Show HN: Unregistry – “docker push” directly to servers without a registry

(github.com)
726 points psviderski | 1 comments | 18 Jun 25 23:17 UTC | HN request time: 0.306s | source

I got tired of the push-to-registry/pull-from-registry dance every time I needed to deploy a Docker image.

In certain cases, using a full-fledged external (or even local) registry is annoying overhead. And if you think about it, there's already a form of registry present on any of your Docker-enabled hosts — the Docker's own image storage.

So I built Unregistry [1] that exposes Docker's (containerd) image storage through a standard registry API. It adds a `docker pussh` command that pushes images directly to remote Docker daemons over SSH. It transfers only the missing layers, making it fast and efficient.

  docker pussh myapp:latest user@server
Under the hood, it starts a temporary unregistry container on the remote host, pushes to it through an SSH tunnel, and cleans up when done.
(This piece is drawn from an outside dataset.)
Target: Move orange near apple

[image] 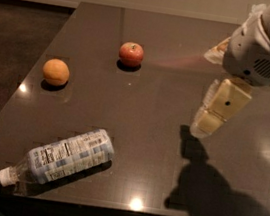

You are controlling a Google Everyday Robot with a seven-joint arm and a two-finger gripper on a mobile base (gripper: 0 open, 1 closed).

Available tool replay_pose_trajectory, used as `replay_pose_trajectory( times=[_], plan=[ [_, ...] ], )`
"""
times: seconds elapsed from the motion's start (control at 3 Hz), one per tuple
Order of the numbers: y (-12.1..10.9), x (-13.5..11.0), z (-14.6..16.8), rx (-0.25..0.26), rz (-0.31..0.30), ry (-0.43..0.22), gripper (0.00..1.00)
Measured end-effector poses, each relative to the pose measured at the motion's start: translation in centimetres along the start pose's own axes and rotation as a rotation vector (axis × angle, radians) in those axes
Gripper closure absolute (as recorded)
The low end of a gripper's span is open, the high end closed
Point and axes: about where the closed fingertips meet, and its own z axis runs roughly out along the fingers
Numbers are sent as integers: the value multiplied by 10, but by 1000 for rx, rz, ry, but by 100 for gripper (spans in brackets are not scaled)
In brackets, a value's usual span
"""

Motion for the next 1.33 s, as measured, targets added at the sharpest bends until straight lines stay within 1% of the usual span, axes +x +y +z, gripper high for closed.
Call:
replay_pose_trajectory(
  times=[0.33,0.67,1.0,1.33],
  plan=[
    [5,-60,31,-30,-28,-79,0],
    [8,-114,65,-15,-46,-134,0],
    [2,-160,102,23,-18,-171,0],
    [-9,-196,136,36,39,-190,0]
  ],
)
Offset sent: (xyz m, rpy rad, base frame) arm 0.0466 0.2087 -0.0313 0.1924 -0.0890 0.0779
I've built it as a byproduct while working on Uncloud [2], a tool for deploying containers across a network of Docker hosts, and figured it'd be useful as a standalone project.

Would love to hear your thoughts and use cases!
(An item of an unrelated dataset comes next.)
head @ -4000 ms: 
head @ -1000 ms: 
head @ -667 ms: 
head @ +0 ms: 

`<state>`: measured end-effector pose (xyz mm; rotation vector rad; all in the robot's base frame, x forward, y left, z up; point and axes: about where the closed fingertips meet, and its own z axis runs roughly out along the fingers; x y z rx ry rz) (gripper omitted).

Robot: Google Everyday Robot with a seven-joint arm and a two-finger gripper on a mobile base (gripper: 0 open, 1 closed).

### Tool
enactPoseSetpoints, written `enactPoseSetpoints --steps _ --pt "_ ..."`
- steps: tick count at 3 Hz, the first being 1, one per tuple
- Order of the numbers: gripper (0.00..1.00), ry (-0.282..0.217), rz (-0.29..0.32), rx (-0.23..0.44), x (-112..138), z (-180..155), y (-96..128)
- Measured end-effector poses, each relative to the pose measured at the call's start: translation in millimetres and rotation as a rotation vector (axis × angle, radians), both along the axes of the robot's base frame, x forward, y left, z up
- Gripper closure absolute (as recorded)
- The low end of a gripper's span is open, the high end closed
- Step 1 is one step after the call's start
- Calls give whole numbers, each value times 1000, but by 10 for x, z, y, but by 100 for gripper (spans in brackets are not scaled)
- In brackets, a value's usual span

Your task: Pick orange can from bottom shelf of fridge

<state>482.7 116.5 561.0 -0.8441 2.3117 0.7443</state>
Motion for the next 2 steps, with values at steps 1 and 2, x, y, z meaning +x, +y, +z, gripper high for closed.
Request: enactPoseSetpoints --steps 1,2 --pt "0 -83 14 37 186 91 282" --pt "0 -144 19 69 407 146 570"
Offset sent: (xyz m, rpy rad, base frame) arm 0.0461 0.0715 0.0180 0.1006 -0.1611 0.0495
[1]: https://github.com/psviderski/unregistry

[2]: https://github.com/psviderski/uncloud

1. sebastos ◴[27 Jun 25 15:31 UTC] No.44397579[source]
Amazing. Our company has to push gigantic docker images to IoT style devices, and we’ve had to maintain an installer script that downloads and stands up a local dummy registry, pushes the image to that, then ssh’s to the remote and pulls from it. When the installer fails, this process is almost always the culprit. Your tool looks like it would be a huge improvement (- although the requirement that the host have the unregistry container is a _slight_ demerit). Nevertheless, I can’t wait to check this out.
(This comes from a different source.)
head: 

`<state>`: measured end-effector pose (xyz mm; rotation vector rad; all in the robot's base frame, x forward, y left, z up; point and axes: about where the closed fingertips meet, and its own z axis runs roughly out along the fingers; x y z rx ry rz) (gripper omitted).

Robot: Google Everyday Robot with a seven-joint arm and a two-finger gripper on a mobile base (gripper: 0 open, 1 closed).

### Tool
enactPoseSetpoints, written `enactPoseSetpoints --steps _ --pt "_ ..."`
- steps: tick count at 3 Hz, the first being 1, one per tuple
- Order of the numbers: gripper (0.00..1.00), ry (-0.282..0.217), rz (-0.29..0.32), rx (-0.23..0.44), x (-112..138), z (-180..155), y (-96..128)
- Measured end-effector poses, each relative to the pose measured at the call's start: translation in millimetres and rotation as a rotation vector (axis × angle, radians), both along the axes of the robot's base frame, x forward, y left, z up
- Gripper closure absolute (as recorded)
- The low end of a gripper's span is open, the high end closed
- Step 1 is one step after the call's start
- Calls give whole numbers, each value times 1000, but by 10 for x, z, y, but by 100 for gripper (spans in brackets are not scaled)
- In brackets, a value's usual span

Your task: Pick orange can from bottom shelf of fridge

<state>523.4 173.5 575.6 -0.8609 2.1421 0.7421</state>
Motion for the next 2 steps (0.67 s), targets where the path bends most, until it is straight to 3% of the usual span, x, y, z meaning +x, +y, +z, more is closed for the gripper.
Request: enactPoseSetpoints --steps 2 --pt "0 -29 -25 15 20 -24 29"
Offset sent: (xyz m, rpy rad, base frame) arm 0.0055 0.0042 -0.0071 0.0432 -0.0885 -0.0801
I have spent an absolutely bewildering 7 years trying to understand why this huge gap in the docker ecosystem tooling exists. Even if I never use your tool, it’s such a relief to find someone else who sees the problem in clear terms. Even in this very thread you have people who cannot imagine “why you don’t just docker save | docker load”.

It’s also cathartic to see Solomon regretting how fucky the arbitrary distinction between registries and local engines is. I wish it had been easier to see that point discussed out in the open some time in the past 8 years.

It always felt to me as though the shape of the entire docker ecosystem was frozen incredibly fast. I was aware of docker becoming popular in 2017ish. By the time I actually stated to dive in, in 2018 or so, it felt like its design was already beyond question. If you were confused about holes in the story, you had to sift through cargo cult people incapable of conceiving that docker could work any differently than it already did. This created a pervasive gaslighty experience: Maybe I was just Holding It Wrong? Why is everyone else so unperturbed by these holes, I wondered. But it turns out, no, damnit - I was right!